AWS is probably very stringent on user privacy on the services that they specifically enter into HIPAA BAAs covering or which are associated with other data-security-compliance-related agreements or certifications.
Amazon as a whole has quite a history of using business data of people they are selling services to for their own purposes, and I wouldn’t put it past them with any AWS services not covered by the compliance agreements/certifications.
You certainly can’t rule out a large company making dumb moves but I have gotten the impression that they’re very hesitant to do anything which would make companies stop trusting them with private data, and the controls they have like allowing you to control the encryption policy for Code Whisperer data support that.
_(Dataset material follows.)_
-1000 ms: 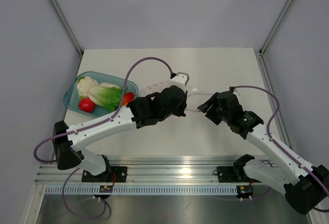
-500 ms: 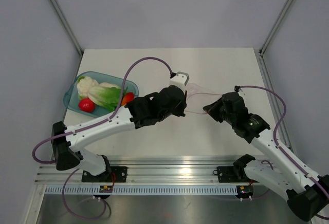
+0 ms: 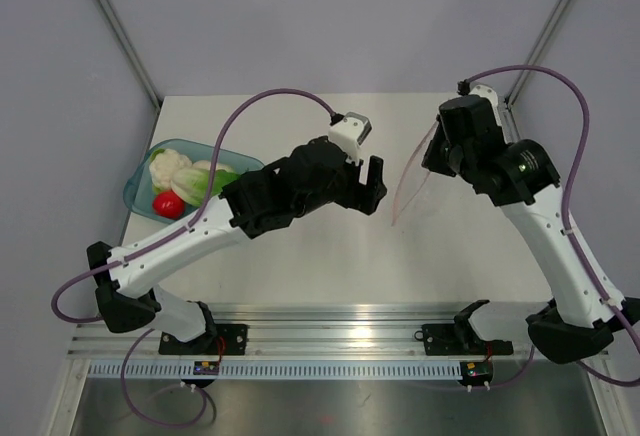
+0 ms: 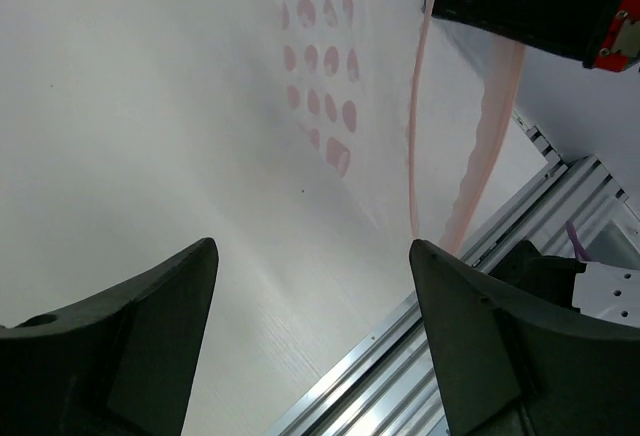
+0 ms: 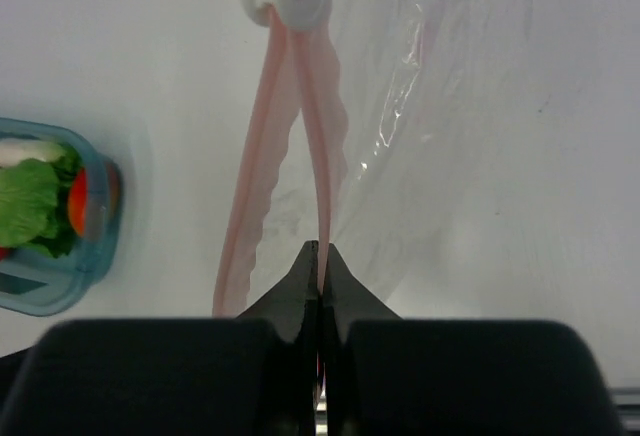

It’d have to be worth a lot to make customers question whether it’s safe to use S3 (which uses the same mechanism).
Part of releasing AWS products to customers involves getting cleared by AppSec plus other compliance teams. The products are supposed to be ready months in advance before the AppSec and other teams start working on them.
Amazon and AWS have completely separate privacy/security teams and different ways of approaching it. _Every_ AWS service treats user data like radioactive material. If you're an AWS service and you're found to have a way for AWS employees to get access to customer data, that's a fast track for you and your managers to get an invite to a meeting with the CEO to explain how it happened, how you're going to fix it, and what you're going to do to make sure it never happens again. That's not an exaggeration, they take it very seriously.
I've used GCP and AWS for about equal time and Google was the one with several worrisome overreaches into customer's accounts moments. Meanwhile AWS actually lets you view and adjust the role and policy given to customer support on your account.
Fully aware AWS and amazon are different, but my point still stands IMO. Not sure why some people have so much trust in massive corporations who utlimately are all about making money for shareholders. For some people it's like supporting a sports team. My trust in them is one of caution and low expectations.
I said that because I worked at AWS, because I have seen the internal processes in action, and because I am aware that AWS has far more to lose by looking at customer data than they can gain.
Understand that as well, but its not always enough of a deterrent for some companies. And things change. Caution is a good thing IMO, e.g. don't lock yourself in so you're always capable of moving your solutions.
Amazon as a whole has quite a history of using business data of people they are selling services to for their own purposes, and I wouldn’t put it past them with any AWS services not covered by the compliance agreements/certifications.